A blood meal is the primary route through which mosquitoes acquire an arbovirus infection. Blood components or their metabolites may regulate the susceptibility of mosquitoes to arboviruses. Here we report that serum iron in human blood influences dengue virus acquisition by mosquitoes. Dengue virus acquisition by Aedes aegypti was inversely correlated with the iron concentration in serum from human donors. In a mouse-mosquito acquisition model, iron supplementation reduced dengue virus prevalence and viral load, whereas neutralization of serum iron facilitated dengue virus infection in A. aegypti mosquitoes. Of note, mosquitoes feeding on iron-deficient (sideropenic) mice exhibited a higher prevalence of dengue virus. Reversal of the sideropenic status of hosts largely reduced dengue virus acquisition and infection by mosquitoes. Serum iron, rather than haem-bound iron, was utilized by the mosquito iron metabolism pathway to boost the activity of reactive oxygen species in the gut epithelium, subsequently inhibiting infection by dengue virus. On the basis of these results, a status of iron deficiency in the human population might contribute to the vectorial permissiveness to dengue virus, thereby facilitating its spread by mosquitoes.

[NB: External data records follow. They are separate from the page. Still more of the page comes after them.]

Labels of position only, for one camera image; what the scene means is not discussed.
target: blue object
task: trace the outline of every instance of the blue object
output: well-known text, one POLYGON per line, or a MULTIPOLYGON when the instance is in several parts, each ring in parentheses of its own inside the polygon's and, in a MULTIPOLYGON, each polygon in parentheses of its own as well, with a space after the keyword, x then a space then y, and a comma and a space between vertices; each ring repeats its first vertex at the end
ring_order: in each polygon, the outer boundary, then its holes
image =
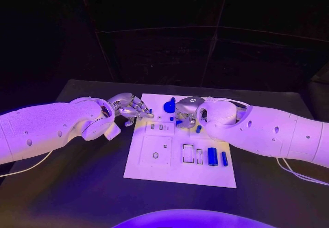
POLYGON ((172 100, 164 103, 163 109, 164 109, 166 113, 173 113, 175 108, 176 108, 176 103, 175 103, 175 98, 172 98, 172 100))
POLYGON ((196 127, 195 132, 199 133, 199 132, 201 132, 201 129, 202 129, 202 126, 199 125, 199 126, 196 127))
POLYGON ((228 158, 227 158, 227 152, 225 151, 221 153, 221 156, 222 156, 222 164, 224 164, 224 166, 228 166, 228 158))
POLYGON ((218 150, 214 147, 208 148, 208 164, 218 166, 218 150))

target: blue battery
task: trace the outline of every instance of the blue battery
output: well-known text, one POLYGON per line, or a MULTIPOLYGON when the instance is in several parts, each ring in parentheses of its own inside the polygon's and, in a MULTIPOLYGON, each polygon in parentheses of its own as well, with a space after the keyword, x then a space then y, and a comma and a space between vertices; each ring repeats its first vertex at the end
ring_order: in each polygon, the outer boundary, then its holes
POLYGON ((214 147, 208 148, 208 164, 218 166, 218 150, 214 147))
POLYGON ((201 132, 201 129, 202 129, 202 126, 199 125, 199 126, 196 127, 195 132, 199 133, 199 132, 201 132))
POLYGON ((225 151, 221 153, 221 156, 222 156, 222 164, 224 164, 224 166, 228 166, 228 158, 227 158, 227 152, 225 151))

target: robotic hand
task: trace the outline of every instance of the robotic hand
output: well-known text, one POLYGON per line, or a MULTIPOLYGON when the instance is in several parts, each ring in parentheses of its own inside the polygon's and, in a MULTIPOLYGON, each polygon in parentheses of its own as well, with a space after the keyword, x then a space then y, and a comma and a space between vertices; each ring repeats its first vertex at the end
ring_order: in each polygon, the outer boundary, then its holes
POLYGON ((114 118, 123 115, 153 118, 143 101, 131 93, 110 100, 81 97, 69 103, 27 107, 0 116, 0 164, 37 156, 76 136, 88 141, 102 134, 111 140, 120 133, 114 118))
POLYGON ((329 123, 309 120, 273 108, 237 107, 225 98, 188 97, 176 103, 179 128, 196 120, 214 140, 255 154, 291 158, 329 168, 329 123))

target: gray table
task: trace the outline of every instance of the gray table
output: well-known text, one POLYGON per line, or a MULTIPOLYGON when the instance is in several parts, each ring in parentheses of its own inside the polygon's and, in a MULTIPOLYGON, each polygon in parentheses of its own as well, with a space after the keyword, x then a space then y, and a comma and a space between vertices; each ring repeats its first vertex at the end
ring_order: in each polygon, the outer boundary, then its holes
MULTIPOLYGON (((58 97, 108 99, 121 92, 227 97, 312 118, 296 93, 133 85, 71 80, 58 97)), ((227 212, 277 227, 329 227, 329 188, 297 179, 274 158, 231 146, 237 189, 123 178, 134 127, 108 142, 75 138, 30 171, 0 186, 0 222, 13 227, 111 227, 131 217, 164 209, 227 212)), ((32 162, 16 162, 13 170, 32 162)), ((329 170, 303 161, 293 169, 329 181, 329 170)))

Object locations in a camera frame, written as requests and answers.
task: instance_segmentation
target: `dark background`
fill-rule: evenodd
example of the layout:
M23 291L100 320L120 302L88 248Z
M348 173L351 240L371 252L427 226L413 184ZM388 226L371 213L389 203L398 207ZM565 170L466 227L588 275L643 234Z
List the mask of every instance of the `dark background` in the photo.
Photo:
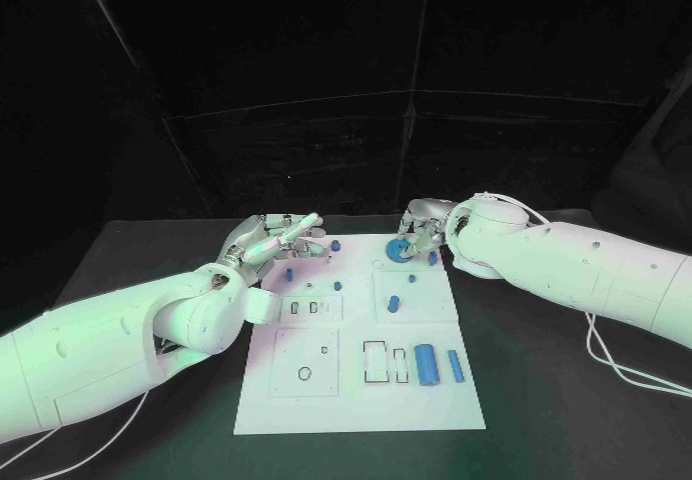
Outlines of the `dark background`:
M114 219L387 214L489 190L686 249L689 2L0 8L3 331Z

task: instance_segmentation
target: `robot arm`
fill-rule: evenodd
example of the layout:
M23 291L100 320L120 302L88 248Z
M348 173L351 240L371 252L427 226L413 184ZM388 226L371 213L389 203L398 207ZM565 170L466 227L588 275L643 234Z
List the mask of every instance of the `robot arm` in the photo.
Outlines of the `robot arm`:
M244 320L271 323L278 297L251 288L274 258L326 256L322 218L254 216L218 261L46 312L0 337L0 443L116 408L221 353ZM166 353L154 334L179 348Z
M414 228L421 202L430 202L428 210L441 205L449 209L423 216L423 234L411 237L401 258L437 248L430 238L441 235L460 270L506 279L547 300L692 348L691 258L570 223L532 225L524 204L499 198L480 194L460 204L414 200L405 215Z

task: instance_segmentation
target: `white platform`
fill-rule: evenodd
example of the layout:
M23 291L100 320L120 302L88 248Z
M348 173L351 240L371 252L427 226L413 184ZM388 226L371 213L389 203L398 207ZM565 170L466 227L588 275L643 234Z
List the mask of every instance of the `white platform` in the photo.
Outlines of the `white platform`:
M316 240L322 245L333 239L342 244L330 262L277 262L263 288L283 296L280 321L254 326L237 435L486 428L447 273L441 262L428 265L427 255L394 263L385 255L394 236L327 235ZM391 295L401 298L397 313L387 309ZM381 340L389 382L366 383L364 342ZM414 347L421 343L436 348L440 385L433 387L418 383ZM408 383L397 382L400 348ZM463 383L454 382L447 350L457 350Z

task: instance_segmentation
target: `tabletop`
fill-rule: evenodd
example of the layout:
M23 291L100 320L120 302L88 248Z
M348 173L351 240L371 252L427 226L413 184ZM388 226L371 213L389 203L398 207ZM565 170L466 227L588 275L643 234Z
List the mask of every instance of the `tabletop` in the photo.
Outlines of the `tabletop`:
M110 222L58 306L212 262L241 220ZM326 216L330 234L392 233L400 216ZM488 429L234 436L253 332L152 390L108 449L59 478L678 479L692 467L691 400L629 385L586 351L587 321L502 280L443 262ZM692 352L600 319L620 364L692 385ZM130 417L133 400L61 429L0 472L29 479L80 462ZM39 435L0 446L0 463Z

A Gut Commensal Bacterium Promotes Mosquito Permissiveness to Arboviruses.

Mosquitoes are hematophagous vectors that can acquire human viruses in their intestinal tract. Here, we define a mosquito gut commensal bacterium that promotes permissiveness to arboviruses. Antibiotic depletion of gut bacteria impaired arboviral infection of a lab-adapted Aedes aegypti mosquito strain. Reconstitution of individual cultivable gut bacteria in antibiotic-treated mosquitoes identified Serratia marcescens as a commensal bacterium critical for efficient arboviral acquisition. S. marcescens facilitates arboviral infection through a secreted protein named SmEnhancin, which digests membrane-bound mucins on the mosquito gut epithelia, thereby enhancing viral dissemination. Field Aedes mosquitoes positive for S. marcescens were more permissive to dengue virus infection than those free of S. marcescens. Oral introduction of S. marcescens into field mosquitoes that lack this bacterium rendered these mosquitoes highly susceptible to arboviruses. This study defines a commensal-driven mechanism that contributes to vector competence, and extends our understanding of multipartite interactions among hosts, the gut microbiome, and viruses.

Flavivirus NS1 protein in infected host sera enhances viral acquisition by mosquitoes.

The arbovirus life cycle involves viral transfer between a vertebrate host and an arthropod vector, and acquisition of virus from an infected mammalian host by a vector is an essential step in this process. Here, we report that flavivirus nonstructural protein-1 (NS1), which is abundantly secreted into the serum of an infected host, plays a critical role in flavivirus acquisition by mosquitoes. The presence of dengue virus (DENV) and Japanese encephalitis virus NS1s in the blood of infected interferon-α and γ receptor-deficient mice (AG6) facilitated virus acquisition by their native mosquito vectors because the protein enabled the virus to overcome the immune barrier of the mosquito midgut. Active immunization of AG6 mice with a modified DENV NS1 reduced DENV acquisition by mosquitoes and protected mice against a lethal DENV challenge, suggesting that immunization with NS1 could reduce the number of virus-carrying mosquitoes as well as the incidence of flaviviral diseases. Our study demonstrates that flaviviruses utilize NS1 proteins produced during their vertebrate phases to enhance their acquisition by vectors, which might be a result of flavivirus evolution to adapt to multiple host environments.